The Earl of Mar and Kellie: Clause 13 also seems to be about planning. Will that run in Scotland?

Baroness Blackstone: Perhaps we could deal with that when we come to Clause 13.

Lord Morris of Manchester: I was disappointed by the Government's response. My noble friend Lady Blackstone has heard today the very wide-ranging support, some might say acclaim, for the amendment I moved on behalf of my noble friend Lord Ashley. When she has an opportunity to consider again the case we have adduced in support of his amendment, I hope that she will feel able to revise her response. As of now, I feel I can go no further than reserve the position of my noble friend Lord Ashley. He has clearly struck a chord with opinion in all parts of the Committee, and it is with some reluctance that I will not press the amendment this afternoon. I beg leave to withdraw the amendment.

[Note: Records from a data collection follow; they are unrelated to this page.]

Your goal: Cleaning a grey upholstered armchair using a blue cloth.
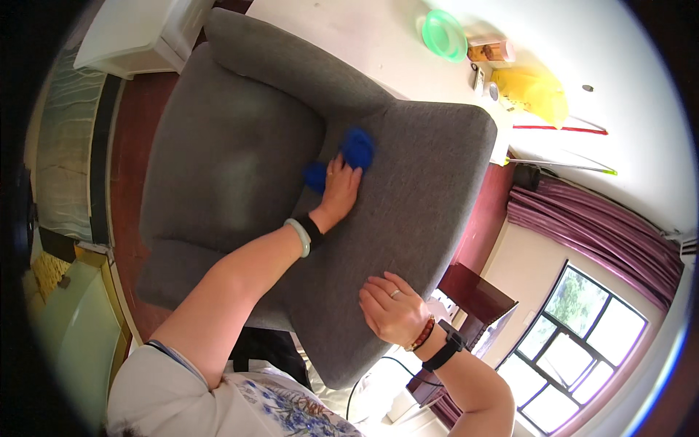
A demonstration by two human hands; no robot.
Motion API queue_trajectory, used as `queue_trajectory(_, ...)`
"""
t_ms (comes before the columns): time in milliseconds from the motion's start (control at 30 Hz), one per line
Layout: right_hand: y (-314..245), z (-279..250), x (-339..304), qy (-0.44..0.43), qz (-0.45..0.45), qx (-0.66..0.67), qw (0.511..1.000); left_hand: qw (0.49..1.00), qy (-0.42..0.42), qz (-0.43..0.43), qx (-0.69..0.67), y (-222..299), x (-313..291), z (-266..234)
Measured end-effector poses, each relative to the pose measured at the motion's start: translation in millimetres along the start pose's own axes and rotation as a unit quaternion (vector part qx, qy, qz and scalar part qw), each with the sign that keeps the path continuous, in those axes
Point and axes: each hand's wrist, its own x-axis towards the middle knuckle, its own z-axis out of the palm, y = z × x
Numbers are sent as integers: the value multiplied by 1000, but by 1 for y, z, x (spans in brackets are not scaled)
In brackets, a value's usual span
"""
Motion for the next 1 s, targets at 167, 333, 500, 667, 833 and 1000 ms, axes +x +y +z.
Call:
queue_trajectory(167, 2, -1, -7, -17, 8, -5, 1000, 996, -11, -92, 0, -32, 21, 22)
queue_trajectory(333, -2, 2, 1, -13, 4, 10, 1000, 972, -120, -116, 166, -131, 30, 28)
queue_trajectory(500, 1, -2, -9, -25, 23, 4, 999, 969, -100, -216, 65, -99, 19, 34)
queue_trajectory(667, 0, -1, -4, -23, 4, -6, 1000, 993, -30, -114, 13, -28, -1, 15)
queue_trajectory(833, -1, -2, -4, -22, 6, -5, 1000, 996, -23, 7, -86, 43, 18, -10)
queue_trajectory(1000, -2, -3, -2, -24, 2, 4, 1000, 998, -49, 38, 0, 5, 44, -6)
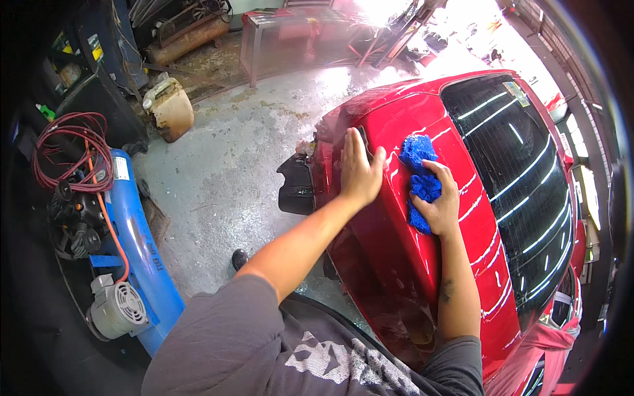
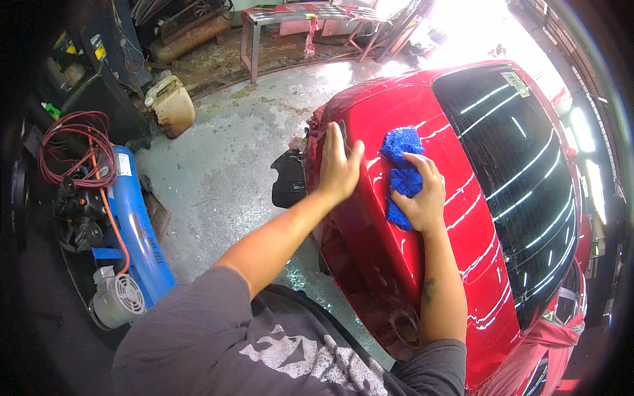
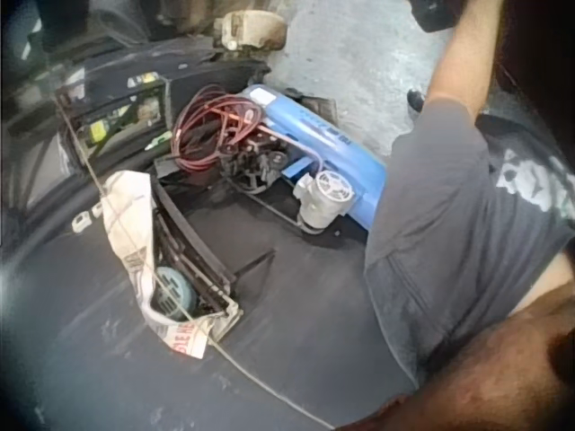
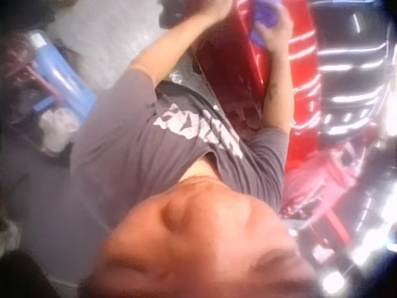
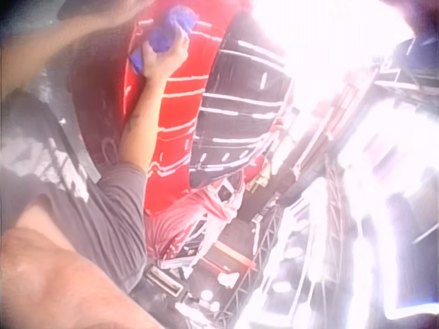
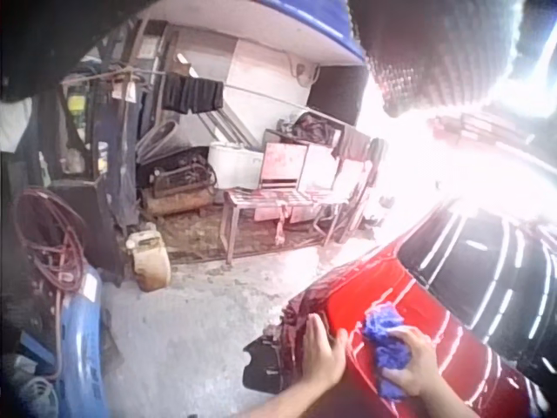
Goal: The person wipes the rear trunk of a red car using a blue microfiber cloth. They repeatedly rub the surface in circular and linear motions, occasionally pausing to feel the paint with their hand. The task is performed in a workshop environment with various tools visible in the background.
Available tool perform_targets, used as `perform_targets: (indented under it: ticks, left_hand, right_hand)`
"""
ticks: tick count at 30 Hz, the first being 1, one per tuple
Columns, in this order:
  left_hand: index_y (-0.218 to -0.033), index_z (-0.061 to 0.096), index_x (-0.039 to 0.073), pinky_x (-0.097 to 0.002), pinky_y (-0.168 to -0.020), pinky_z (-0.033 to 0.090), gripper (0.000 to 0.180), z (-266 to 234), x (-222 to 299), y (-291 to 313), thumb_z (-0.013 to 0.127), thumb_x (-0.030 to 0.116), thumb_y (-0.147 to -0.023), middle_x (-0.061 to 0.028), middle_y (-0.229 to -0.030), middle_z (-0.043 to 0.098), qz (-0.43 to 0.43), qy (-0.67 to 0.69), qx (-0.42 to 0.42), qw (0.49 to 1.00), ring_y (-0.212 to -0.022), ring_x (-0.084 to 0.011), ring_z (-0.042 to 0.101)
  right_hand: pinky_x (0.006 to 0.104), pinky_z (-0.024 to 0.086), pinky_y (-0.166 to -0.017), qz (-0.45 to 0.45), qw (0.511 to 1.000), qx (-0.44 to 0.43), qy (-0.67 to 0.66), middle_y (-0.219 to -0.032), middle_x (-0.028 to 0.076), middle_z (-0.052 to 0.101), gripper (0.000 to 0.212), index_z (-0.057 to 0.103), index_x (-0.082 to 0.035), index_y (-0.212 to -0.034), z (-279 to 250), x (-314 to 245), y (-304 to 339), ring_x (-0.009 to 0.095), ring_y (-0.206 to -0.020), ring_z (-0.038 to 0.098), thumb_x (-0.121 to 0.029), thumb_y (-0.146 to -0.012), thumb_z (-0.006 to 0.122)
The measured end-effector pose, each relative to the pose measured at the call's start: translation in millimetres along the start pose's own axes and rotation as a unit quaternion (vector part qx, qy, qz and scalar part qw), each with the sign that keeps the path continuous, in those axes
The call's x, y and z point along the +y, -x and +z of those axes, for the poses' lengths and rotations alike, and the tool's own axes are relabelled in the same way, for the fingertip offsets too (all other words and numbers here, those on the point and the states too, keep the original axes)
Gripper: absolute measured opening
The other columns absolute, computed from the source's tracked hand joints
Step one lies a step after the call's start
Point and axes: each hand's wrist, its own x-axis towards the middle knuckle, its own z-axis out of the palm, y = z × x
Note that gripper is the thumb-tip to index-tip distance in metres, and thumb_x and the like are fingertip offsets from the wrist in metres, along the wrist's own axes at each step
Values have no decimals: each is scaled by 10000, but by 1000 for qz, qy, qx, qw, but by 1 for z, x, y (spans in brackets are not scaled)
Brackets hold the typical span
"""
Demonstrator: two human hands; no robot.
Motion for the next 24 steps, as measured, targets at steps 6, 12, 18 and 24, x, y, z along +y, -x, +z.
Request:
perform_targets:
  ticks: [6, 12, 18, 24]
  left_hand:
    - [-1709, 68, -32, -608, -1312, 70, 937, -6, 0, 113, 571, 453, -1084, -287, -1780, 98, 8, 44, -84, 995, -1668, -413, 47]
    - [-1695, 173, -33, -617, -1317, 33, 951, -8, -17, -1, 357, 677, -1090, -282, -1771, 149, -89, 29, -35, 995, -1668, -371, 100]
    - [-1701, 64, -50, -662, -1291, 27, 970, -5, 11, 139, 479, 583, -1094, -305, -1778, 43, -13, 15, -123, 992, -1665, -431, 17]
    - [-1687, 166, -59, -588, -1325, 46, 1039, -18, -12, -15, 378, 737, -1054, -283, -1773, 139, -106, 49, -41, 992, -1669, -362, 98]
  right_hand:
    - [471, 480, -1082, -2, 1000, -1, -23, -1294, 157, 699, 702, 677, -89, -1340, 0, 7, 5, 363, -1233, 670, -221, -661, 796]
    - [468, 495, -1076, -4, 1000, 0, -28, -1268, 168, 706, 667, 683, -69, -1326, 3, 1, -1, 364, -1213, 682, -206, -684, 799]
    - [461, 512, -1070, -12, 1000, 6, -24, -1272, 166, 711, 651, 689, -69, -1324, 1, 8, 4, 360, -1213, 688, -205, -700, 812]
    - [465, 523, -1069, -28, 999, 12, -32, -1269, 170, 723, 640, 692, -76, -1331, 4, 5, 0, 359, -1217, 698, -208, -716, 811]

Amendment, by leave, withdrawn.

The Chairman of Committees (Lord Mackay of Ardbrecknish): Before calling Amendment No. 102, I must tell the Committee that if it is agreed to, I cannot call Amendment No. 103 due to pre-emption.

Baroness Blatch moved Amendment No. 102:

    Clause 12, page 10, line 41, leave out from beginning to end of line 7 on page 11.

The noble Baroness said: Subsection (3) on page 10 permits the Secretary of State to make regulations at some time in the future as to what steps the governors of a school have or have not to take to ensure that there is no "substantial disadvantage" to the pupil.

Clause 12 provides for those responsible for a school to ensure that the disabled pupil is not put at a substantial disadvantage. I will not go over the debate we have had on that matter.

Subsection (3) of that clause allows the Secretary of State to make regulations as to when it is reasonable for a school to have to take steps as may be prescribed by that regulation; steps which it is always reasonable for the school to take; circumstances when it is not reasonable to have to take certain steps; and steps which it would never be reasonable for the school to take.

This is a very bureaucratic process. Already the Bill is heavily bureaucratic. It seems to assume that those involved in the education of children with special needs, or children with a disability, lack common sense. We do not need yet more regulations. Those involved with these children are more likely to appreciate what measures can or cannot be taken to help them than are parliamentary lawyers framing regulations, no matter how well intentioned those lawyers may be.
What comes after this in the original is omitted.